Biomass combustion as a source of terrigenous organic matter to the coastal ocean

Abstract

Natural and anthropogenic combustion processes are major sources of organic carbon into the environment. Biomarkers of biomass combustion can be used to monitor the impact of combustion on carbon cycling at multiple scales, particularly in natural systems. Biomarkers of biomass combustion (lignin-oxidized phenols and anhydrosugars) were selectively extracted from standard solutions and natural solutions using both a liquid-phase extraction (LPE) and a solid-phase extraction (SPE). The LPE was found to be both highly accurate and highly reproducible with an average recovery from standard solutions of 100±9% and 91±7% for lignin phenols and anhydrosugars, respectively.
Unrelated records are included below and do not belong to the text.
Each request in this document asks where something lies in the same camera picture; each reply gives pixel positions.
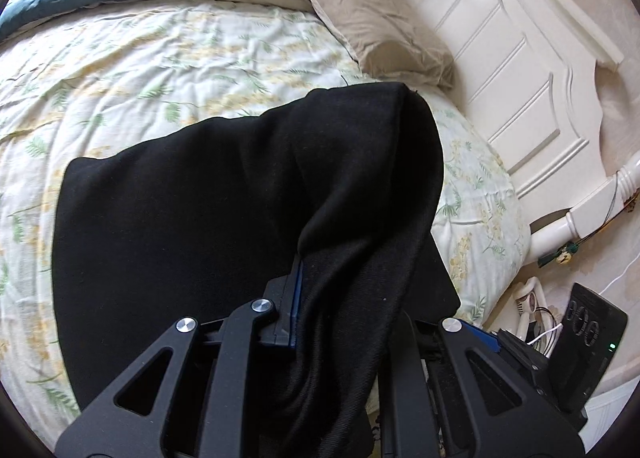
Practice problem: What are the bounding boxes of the floral bed quilt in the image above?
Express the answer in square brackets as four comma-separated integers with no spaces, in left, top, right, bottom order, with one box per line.
[1,0,530,449]

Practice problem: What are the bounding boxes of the beige pillow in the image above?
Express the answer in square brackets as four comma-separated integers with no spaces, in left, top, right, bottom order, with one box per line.
[310,0,454,89]

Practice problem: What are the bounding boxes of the white carved headboard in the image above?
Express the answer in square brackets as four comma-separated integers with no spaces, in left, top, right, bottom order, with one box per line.
[407,0,639,261]

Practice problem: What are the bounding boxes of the black studded pants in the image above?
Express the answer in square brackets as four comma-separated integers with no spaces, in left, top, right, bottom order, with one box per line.
[52,82,459,457]

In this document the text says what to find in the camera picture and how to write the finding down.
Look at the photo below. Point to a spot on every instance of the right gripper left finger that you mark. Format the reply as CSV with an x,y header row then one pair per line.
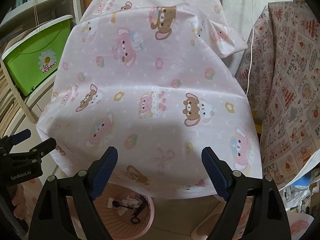
x,y
52,218

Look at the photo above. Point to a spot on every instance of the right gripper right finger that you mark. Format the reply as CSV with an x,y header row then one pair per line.
x,y
267,218

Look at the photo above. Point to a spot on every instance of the black plastic spoon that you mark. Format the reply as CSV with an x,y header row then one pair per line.
x,y
127,205

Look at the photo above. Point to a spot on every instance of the white tissue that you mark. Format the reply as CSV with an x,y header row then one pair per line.
x,y
121,211

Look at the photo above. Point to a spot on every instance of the pink woven trash basket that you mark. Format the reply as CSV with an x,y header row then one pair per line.
x,y
120,227

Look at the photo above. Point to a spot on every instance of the green plastic storage box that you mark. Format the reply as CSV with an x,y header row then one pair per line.
x,y
32,59

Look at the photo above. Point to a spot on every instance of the white shelf unit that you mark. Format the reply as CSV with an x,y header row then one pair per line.
x,y
18,19

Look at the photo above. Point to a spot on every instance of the pink cartoon bear sheet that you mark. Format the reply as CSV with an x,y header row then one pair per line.
x,y
148,78

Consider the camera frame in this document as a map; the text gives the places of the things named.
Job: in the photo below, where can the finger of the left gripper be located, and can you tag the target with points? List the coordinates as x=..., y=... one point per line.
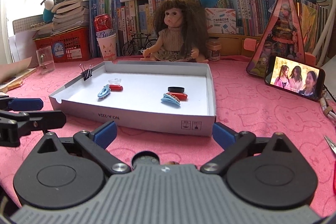
x=20, y=104
x=16, y=125

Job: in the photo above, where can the pink towel table mat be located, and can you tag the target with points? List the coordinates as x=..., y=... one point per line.
x=243, y=103

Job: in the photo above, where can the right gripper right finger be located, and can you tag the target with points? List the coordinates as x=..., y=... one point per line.
x=268, y=172

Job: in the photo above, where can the white cat paper cup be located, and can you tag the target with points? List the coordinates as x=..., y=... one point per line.
x=108, y=47

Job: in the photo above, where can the miniature black bicycle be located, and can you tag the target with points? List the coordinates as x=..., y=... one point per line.
x=138, y=43

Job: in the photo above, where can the red plastic tube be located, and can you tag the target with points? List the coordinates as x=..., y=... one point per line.
x=180, y=96
x=116, y=88

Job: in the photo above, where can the stack of paperback books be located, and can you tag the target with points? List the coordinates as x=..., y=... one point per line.
x=60, y=14

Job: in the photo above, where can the black binder clip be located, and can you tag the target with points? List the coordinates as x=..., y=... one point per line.
x=86, y=73

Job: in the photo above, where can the black smartphone playing video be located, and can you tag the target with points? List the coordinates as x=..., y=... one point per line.
x=295, y=77

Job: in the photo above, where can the small glass jar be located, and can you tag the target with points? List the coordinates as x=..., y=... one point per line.
x=214, y=49

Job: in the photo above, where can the clear acrylic block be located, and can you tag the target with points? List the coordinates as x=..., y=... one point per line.
x=45, y=60

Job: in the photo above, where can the black round lid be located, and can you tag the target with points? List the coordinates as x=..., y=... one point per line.
x=145, y=157

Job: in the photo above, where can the light blue hair clip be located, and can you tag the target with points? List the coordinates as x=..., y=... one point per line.
x=170, y=98
x=104, y=92

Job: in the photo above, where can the white shallow cardboard box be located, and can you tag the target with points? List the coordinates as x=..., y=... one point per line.
x=139, y=105

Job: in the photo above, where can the white stationery box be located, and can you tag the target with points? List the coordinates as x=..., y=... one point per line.
x=221, y=21

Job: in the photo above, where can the pink triangular toy box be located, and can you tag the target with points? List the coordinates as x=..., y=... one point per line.
x=282, y=37

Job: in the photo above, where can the red Budweiser can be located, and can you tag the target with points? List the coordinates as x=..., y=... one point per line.
x=103, y=26

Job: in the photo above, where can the black round cap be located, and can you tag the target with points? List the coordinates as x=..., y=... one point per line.
x=176, y=89

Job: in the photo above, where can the red plastic crate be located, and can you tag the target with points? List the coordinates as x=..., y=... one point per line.
x=68, y=46

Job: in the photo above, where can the brown wooden acorn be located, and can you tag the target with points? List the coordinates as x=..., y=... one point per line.
x=172, y=163

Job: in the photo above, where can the brown-haired doll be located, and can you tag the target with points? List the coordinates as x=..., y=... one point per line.
x=181, y=28

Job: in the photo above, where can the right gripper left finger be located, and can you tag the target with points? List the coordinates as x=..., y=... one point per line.
x=60, y=173

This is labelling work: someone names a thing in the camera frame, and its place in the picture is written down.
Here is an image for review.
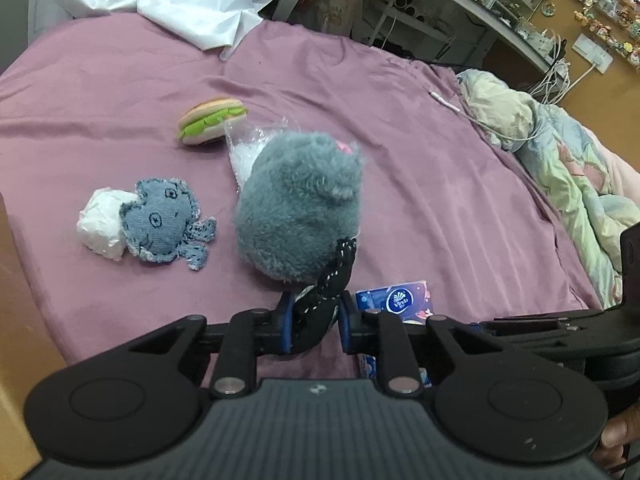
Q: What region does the orange plastic bag under desk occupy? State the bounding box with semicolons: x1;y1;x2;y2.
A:
293;0;362;37

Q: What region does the plush hamburger toy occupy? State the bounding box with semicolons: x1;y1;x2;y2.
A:
177;98;248;145

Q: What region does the white wall power strip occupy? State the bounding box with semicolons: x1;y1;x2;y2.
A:
572;34;613;74

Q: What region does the person's right hand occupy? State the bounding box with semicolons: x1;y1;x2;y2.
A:
591;404;640;469

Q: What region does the pink bed sheet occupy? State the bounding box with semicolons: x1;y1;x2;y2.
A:
1;14;601;363

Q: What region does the brown cardboard box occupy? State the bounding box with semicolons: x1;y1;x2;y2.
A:
1;209;65;479

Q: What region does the clear bag of white beads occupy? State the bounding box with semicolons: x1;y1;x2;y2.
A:
224;117;298;192

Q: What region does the white crumpled tissue ball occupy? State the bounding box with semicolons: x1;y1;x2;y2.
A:
76;188;138;261

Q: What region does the pastel floral quilt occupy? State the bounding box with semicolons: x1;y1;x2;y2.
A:
458;70;639;309

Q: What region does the blue tissue packet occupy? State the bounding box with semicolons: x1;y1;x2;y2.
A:
341;281;433;388

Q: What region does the blue denim octopus toy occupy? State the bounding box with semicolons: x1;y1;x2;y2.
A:
119;178;217;271

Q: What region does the grey fluffy plush toy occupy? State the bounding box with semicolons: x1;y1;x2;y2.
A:
233;131;364;284

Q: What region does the white charging cable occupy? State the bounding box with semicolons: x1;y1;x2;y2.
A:
427;89;544;142

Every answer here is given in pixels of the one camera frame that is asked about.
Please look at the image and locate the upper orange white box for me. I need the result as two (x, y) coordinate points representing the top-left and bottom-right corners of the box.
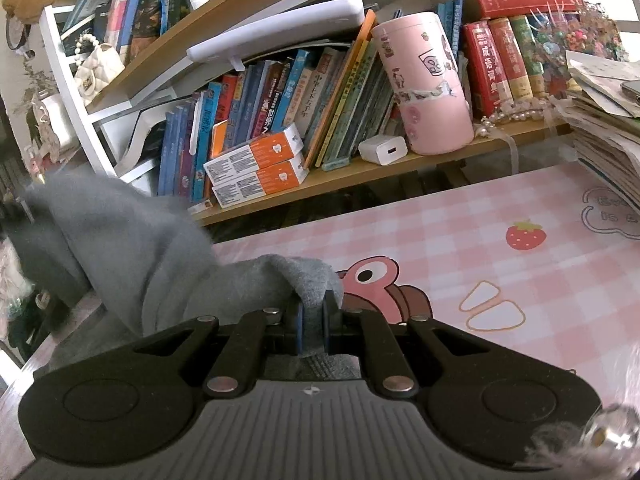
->
(204, 124), (304, 185)

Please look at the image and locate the wooden white bookshelf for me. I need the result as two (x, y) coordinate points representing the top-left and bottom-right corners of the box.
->
(40, 0), (568, 224)

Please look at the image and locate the grey knit garment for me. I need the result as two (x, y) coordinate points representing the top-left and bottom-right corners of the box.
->
(1, 172), (359, 382)

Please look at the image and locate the pink cylindrical tumbler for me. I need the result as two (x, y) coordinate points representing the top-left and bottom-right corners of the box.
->
(371, 12), (474, 156)

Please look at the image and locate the white USB charger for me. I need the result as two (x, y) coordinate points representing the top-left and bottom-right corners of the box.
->
(358, 134), (408, 166)

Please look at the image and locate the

The quantities of lignin phenols and anhydrosugars extracted from dissolved organic matter derived from a honey mesquite charcoal were similar than values previously produced in the lab demonstrating the reproducibility of this method over time. The SPE extracted measurable but variable quantities of lignin phenols but demonstrated no recovery of anhydrosugars, showing that the SPE disks selected were not efficient for extracting the compounds of interest from natural waters. Further tests will be required to identify a method of extraction for such highly polar molecules from aqueous solutions. We applied the LPE protocol to extract free lignin phenols from a series of natural waters along a seasonal gradient in an Arctic river and compared these to previously measured polymeric lignin phenol concentrations. The temporal trend in free phenol concentrations matches that of the polymeric lignin with a maximum during the spring freshet peak flow event. The proportion of total lignin phenols that occur as free phenol ranges 2-9% with a maximum prior to the spring freshet peak flow event and a minimum during the spring freshet. Molecular signatures of the free phenols show that the dissolved lignin during the spring freshet contains high proportions of acid groups, which suggests a more degraded state of the dissolved terrigenous organic matter.